Dois fenômenos explicam a virada. O primeiro é o desgaste acumulado pelo “efeito Trump”: a percepção de que Flávio teria influenciado decisões americanas contra o Brasil — ainda que ele negue — colou na opinião pública e deu munição ao discurso petista da “TariFlávio”. O segundo, mais estrutural, é o caso Vorcaro: a maioria dos brasileiros considera que o senador errou ao pedir dinheiro ao banqueiro preso e suspeita que ele tenha algo a esconder sobre o escândalo do Banco Master.

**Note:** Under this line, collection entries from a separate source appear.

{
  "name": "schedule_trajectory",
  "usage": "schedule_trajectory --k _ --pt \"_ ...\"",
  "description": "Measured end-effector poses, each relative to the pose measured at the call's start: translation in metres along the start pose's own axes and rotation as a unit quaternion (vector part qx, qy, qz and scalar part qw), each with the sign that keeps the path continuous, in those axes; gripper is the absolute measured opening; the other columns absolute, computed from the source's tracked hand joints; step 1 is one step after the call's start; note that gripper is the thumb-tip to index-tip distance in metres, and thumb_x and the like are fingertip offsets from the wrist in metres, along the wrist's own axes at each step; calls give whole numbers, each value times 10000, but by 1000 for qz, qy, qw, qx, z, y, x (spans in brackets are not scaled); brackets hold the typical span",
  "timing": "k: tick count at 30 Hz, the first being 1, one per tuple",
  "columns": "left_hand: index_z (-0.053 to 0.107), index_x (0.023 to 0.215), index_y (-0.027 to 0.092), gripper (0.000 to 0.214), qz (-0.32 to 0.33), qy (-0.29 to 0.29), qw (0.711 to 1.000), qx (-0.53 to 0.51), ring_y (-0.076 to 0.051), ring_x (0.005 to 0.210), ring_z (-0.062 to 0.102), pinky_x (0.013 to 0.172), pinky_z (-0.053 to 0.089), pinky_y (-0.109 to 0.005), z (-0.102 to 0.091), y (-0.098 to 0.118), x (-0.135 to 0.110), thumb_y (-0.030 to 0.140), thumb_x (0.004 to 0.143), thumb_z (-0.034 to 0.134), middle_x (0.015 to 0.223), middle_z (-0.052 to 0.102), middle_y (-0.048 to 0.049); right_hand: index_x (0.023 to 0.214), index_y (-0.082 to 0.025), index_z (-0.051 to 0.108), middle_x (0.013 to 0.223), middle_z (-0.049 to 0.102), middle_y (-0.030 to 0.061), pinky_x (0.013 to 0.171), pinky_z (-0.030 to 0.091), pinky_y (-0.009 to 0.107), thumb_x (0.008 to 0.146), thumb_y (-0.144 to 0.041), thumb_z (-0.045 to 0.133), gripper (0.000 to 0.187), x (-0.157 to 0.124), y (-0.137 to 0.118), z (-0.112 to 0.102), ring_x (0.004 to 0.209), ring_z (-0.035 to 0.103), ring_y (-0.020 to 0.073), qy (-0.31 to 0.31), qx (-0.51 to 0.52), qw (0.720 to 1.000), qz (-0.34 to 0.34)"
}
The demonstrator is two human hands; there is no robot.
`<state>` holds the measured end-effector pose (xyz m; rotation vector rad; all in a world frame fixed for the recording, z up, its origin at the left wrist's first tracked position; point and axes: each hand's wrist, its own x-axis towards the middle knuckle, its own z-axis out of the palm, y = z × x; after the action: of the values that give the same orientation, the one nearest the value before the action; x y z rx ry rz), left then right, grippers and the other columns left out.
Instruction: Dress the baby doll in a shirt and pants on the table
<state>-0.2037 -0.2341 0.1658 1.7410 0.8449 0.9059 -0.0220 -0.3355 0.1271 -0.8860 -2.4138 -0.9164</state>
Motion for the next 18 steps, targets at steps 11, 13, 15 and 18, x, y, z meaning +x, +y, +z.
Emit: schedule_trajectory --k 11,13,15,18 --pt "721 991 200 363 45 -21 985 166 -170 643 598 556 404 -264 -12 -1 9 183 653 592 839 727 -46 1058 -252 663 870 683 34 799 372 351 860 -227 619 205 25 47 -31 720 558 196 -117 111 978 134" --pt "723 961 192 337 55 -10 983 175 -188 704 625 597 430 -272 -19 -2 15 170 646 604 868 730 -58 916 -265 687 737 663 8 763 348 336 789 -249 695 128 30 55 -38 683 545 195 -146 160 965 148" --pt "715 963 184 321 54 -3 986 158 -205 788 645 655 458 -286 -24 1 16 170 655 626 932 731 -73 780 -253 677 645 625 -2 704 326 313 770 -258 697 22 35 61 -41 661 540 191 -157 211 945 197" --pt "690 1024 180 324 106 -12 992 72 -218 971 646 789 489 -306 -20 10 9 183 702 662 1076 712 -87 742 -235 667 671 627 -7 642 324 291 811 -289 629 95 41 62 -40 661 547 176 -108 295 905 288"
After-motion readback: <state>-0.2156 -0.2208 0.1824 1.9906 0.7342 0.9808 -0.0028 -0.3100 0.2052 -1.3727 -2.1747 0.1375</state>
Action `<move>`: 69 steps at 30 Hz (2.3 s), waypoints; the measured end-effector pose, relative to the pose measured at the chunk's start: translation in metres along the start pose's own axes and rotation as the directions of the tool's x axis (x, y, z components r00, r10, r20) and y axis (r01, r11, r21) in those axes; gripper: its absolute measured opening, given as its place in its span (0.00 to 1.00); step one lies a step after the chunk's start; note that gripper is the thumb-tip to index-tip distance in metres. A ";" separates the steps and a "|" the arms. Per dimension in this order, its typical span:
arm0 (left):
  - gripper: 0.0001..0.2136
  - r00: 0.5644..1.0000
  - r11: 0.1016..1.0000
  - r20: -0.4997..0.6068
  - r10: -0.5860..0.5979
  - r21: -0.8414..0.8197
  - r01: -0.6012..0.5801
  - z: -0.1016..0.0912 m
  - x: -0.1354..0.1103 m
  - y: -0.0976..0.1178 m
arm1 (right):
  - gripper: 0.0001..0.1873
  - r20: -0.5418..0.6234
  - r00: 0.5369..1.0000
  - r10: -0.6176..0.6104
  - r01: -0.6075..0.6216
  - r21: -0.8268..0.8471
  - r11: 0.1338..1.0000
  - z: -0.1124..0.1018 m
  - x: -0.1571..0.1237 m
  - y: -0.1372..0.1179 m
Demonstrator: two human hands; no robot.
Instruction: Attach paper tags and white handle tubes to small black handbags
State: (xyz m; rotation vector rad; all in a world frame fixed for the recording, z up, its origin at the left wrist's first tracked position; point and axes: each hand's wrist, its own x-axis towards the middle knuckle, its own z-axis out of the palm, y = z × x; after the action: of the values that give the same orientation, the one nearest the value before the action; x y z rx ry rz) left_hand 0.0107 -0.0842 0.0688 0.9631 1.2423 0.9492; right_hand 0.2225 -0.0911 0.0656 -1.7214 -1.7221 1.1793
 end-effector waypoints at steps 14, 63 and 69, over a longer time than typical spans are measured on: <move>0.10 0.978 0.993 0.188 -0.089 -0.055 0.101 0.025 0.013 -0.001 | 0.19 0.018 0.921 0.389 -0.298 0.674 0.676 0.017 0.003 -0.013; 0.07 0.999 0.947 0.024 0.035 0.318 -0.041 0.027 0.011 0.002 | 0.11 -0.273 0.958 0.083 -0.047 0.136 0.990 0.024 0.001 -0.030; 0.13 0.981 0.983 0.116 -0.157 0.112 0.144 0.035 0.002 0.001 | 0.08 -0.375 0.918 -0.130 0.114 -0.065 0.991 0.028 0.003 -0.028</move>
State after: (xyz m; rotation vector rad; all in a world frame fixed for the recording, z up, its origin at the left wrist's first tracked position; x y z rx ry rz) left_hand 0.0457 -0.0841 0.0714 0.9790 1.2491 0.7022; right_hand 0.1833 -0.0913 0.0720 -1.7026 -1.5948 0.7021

Para a campanha de Lula, os números são animadores, especialmente a melhora entre independentes e evangélicos — dois segmentos nos quais o governo vinha sofrendo rejeição elevada. Para Flávio Bolsonaro, o caminho se torna mais íngreme: além de ter de lidar com a rejeição recorde (56%), ele precisará reconstruir a confiança de eleitores de direita não bolsonaristas, que já miram outras alternativas como Renan Santos e Ronaldo Caiado.
A eleição de outubro, no entanto, está apenas no meio do caminho. A vantagem de seis pontos de Lula é expressiva, mas não é intransponível. Resta saber se o senador conseguirá se descolar das crises que o cercam ou se o desgaste continuará a corroer suas intenções de voto nas próximas semanas.